Hospital renovation moving forward

The $22.5 million project is on on track despite the district’s “cash poor” status and the pandemic.

Despite pandemic-related money woes, the leaders of the WhidbeyHealth Public Hospital District are moving forward with a hospital renovation project estimated to cost $22.5 million.

At a March 8 public meeting, hospital officials will be opening bids from prospective construction management firms that will present preliminary maximum allowable construction costs, according to hospital officials.

CEO Ron Telles explained that the hospital district received a USDA loan with “an extremely low” interest rate for the long-planned-for project before the pandemic hit and officials hope to go forward with the work before the loan sunsets, although he said the federal agency would likely be flexible with the timetable.

“The goal is to improve patient care, patient satisfaction and the patient experience,” he said.

Like rural hospitals across the nation, WhidbeyHealth is facing a chicken-and-egg dilemma. On the one hand, the hospital needs to update and modernize equipment, services and the facility in order to attract more patients and earn more revenue.

On the other hand, it needs more revenue and more patients to pay for upgrades and modernization.

Tim Waldner, director of facilities and plant engineering, explained that officials are also seeking state and federal grants to fund some of the more basic improvements that are needed, such as replacing the HVAC system.

Telles explained that the renovation project is the second phase of the hospital’s improvement plan. The first was the hospital wing that added 39 beds to the facility. Voters passed the $50-million bond measure in 2013 and it opened in 2017.

Waldner said the second phase, which is dubbed Operation Sea Lion, is guided by the facility master plan. He explained that the first step was to determine the needs for each department.

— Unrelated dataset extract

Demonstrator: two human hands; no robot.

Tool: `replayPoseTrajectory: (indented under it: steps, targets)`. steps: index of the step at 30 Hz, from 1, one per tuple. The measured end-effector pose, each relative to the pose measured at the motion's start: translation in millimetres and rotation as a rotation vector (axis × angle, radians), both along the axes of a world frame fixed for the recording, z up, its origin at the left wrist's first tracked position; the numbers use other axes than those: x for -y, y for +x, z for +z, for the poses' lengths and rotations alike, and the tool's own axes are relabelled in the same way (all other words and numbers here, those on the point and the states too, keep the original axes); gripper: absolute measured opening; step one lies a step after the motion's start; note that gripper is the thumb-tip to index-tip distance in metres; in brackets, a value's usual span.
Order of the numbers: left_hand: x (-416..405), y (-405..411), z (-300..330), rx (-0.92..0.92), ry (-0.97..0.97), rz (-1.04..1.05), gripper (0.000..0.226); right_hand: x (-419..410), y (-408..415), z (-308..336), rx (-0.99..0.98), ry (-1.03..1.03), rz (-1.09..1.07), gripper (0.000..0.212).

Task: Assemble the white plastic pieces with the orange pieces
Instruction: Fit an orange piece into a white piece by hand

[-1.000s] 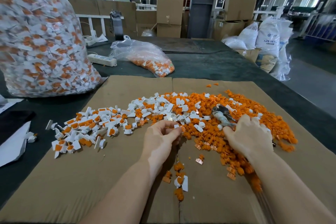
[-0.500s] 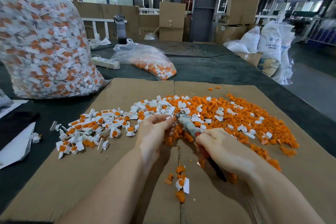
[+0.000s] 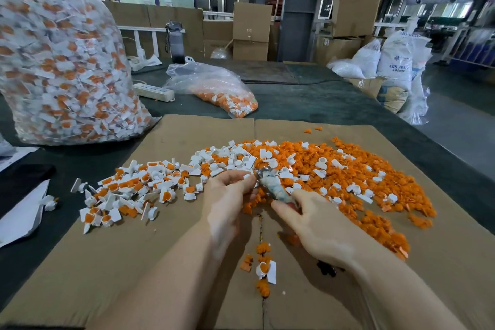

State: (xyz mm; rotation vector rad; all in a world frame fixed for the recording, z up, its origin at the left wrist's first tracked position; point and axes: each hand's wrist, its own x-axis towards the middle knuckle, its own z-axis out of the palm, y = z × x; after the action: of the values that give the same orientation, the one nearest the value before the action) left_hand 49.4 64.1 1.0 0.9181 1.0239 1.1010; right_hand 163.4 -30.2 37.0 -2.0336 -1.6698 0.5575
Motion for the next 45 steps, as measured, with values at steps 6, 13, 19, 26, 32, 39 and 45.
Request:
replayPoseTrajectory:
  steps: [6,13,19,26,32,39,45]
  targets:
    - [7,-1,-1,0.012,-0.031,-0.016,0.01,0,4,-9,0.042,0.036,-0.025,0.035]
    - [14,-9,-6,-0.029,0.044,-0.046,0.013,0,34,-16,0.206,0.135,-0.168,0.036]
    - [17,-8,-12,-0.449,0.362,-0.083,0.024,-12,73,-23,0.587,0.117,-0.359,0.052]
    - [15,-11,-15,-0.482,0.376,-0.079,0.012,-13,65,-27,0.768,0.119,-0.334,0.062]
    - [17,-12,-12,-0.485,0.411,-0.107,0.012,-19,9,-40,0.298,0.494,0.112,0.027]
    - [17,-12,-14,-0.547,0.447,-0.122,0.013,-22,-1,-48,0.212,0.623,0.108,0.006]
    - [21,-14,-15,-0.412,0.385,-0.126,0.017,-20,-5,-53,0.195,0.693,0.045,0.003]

“After you figure out how big departments need to be,” he said, “then you put it together like a jigsaw puzzle.

The lab, for example, needs to double in size to make room for equipment.

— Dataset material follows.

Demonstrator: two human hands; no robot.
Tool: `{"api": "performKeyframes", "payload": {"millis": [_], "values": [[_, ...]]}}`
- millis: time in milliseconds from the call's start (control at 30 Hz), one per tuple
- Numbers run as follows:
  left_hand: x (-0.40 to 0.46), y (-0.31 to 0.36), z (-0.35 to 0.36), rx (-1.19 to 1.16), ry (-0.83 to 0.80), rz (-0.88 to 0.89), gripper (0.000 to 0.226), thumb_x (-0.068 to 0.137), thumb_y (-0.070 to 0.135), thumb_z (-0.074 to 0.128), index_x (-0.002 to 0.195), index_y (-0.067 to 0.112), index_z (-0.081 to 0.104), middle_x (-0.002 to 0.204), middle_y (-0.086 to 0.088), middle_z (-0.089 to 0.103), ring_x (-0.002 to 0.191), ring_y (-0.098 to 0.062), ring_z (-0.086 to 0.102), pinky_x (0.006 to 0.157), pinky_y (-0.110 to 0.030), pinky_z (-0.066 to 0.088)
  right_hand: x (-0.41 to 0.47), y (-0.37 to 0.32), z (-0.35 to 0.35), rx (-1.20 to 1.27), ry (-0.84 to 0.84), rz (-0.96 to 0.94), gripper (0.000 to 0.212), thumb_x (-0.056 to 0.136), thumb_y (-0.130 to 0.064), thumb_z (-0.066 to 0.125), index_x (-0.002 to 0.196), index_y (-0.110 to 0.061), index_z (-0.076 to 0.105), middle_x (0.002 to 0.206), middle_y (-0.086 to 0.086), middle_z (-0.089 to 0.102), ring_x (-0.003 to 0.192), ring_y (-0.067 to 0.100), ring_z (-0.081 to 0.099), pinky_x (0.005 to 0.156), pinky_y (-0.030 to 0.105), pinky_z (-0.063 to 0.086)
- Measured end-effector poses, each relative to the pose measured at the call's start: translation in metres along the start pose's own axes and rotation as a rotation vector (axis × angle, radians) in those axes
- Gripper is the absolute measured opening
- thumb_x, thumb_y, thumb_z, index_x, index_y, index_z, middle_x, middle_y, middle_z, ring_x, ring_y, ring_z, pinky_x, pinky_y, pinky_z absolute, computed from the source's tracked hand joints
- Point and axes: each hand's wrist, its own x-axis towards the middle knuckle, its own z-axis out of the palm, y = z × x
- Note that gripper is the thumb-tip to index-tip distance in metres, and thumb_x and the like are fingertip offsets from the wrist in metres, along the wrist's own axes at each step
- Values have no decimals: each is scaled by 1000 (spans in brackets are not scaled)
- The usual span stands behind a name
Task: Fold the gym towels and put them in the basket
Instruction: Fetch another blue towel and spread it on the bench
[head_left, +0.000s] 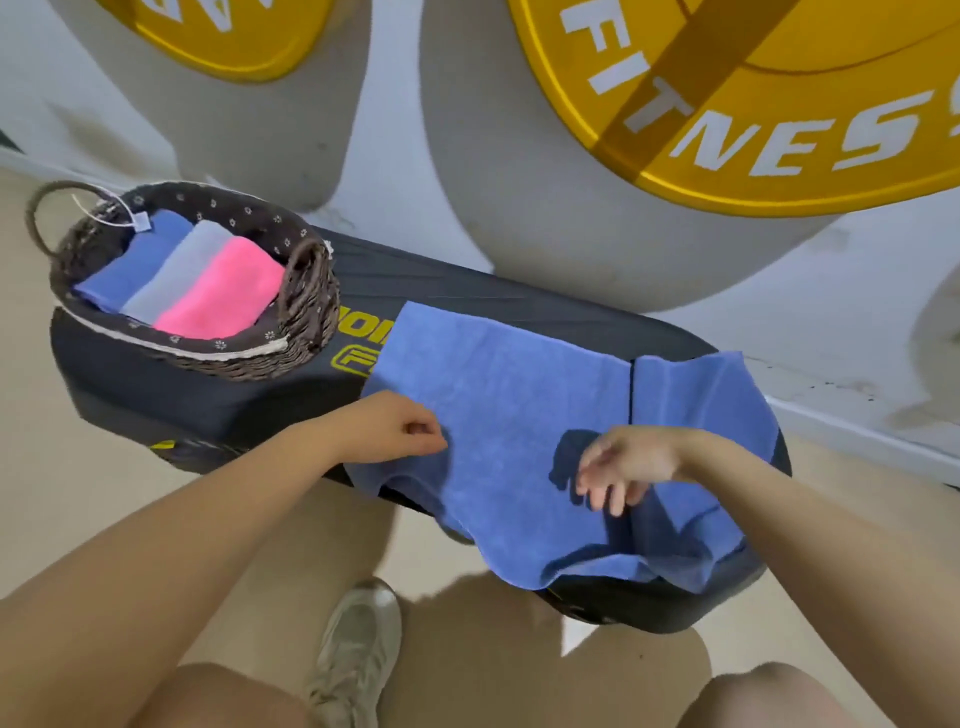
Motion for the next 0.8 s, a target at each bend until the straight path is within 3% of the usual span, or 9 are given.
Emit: {"api": "performKeyframes", "payload": {"millis": [100, 200, 267, 333, 400, 567, 633, 700, 800], "values": [[0, -21, 5, -44, 320, -116, 21, 94, 22, 48, 106, 11, 62, 100, -4, 65, 92, -20, 59, 80, -31, 44, 31, -35, 0, 89, 444, -254, 17, 94, -16, 50, 80, -22, 59, 79, -3, 62, 75, 15, 57, 62, 17, 41], [-2, -44, 17, -56, 533, -352, 29, 92, 19, 50, 119, 8, 54, 113, -14, 56, 106, -33, 53, 87, -42, 44, 65, -74, 3, -30, 653, -364, 18, 96, -18, 46, 92, -16, 63, 89, 2, 62, 84, 17, 52, 69, 20, 33], [-6, -56, 29, 0, 523, -469, 35, 92, 25, 51, 123, 9, 51, 118, -14, 49, 111, -33, 48, 89, -44, 42, 91, -99, 7, -166, 696, -418, 24, 97, -16, 42, 105, -8, 63, 106, 9, 63, 99, 22, 53, 75, 21, 33], [-10, -65, 43, 66, 513, -502, 37, 91, 32, 52, 121, 10, 53, 122, -12, 46, 113, -31, 44, 90, -42, 40, 115, -123, 12, -293, 722, -478, 28, 97, -15, 40, 115, -9, 61, 121, 12, 59, 114, 29, 50, 93, 32, 40], [-12, -71, 54, 82, 553, -498, 36, 90, 36, 54, 115, 12, 55, 120, -10, 45, 111, -30, 44, 88, -40, 39, 138, -145, 18, -436, 742, -525, 31, 97, -15, 38, 122, -14, 58, 129, 11, 53, 118, 34, 47, 95, 41, 43], [-10, -75, 64, 81, 563, -450, 26, 89, 34, 55, 94, 9, 58, 114, -6, 42, 106, -27, 41, 83, -34, 34, 165, -180, 26, -1016, 702, -516, 42, 94, -10, 37, 135, -20, 42, 137, 7, 44, 127, 30, 35, 100, 38, 30], [-11, -78, 60, -52, 574, -375, 18, 89, 29, 56, 82, 13, 54, 103, 0, 43, 95, -18, 41, 80, -30, 32, 168, -181, 23, -1180, 703, -527, 37, 94, -10, 35, 130, -15, 46, 129, 9, 48, 126, 30, 35, 104, 37, 25], [-15, -81, 54, -333, 566, -286, 24, 89, 22, 56, 69, 18, 43, 78, 4, 43, 70, -8, 39, 65, -20, 32, 166, -181, 16, -1258, 712, -519, 30, 96, -12, 36, 121, -12, 52, 122, 9, 52, 120, 30, 39, 99, 37, 28], [-22, -85, 46, -574, 553, -243, 26, 89, 20, 57, 70, 23, 40, 58, 4, 38, 52, -9, 33, 49, -15, 32, 158, -181, 4, -1300, 740, -448, 24, 93, -11, 41, 113, -13, 54, 117, 9, 53, 113, 30, 43, 88, 36, 32]]}}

Space set aside in the new wing will be used for an expanded cancer care unit. Telles pointed out that it is next to the pharmacy so patients will be able to quickly get chemotherapy drugs, which have a limited shelf life after being mixed.

Likewise, imaging needs be expanded to accommodate new, upgraded machines, and it will be closer to the ER.

The labor and delivery department will get its own C-section room. This will free up all four of the hospital’s operation rooms since currently one always needs to be available in case of an emergency C-section.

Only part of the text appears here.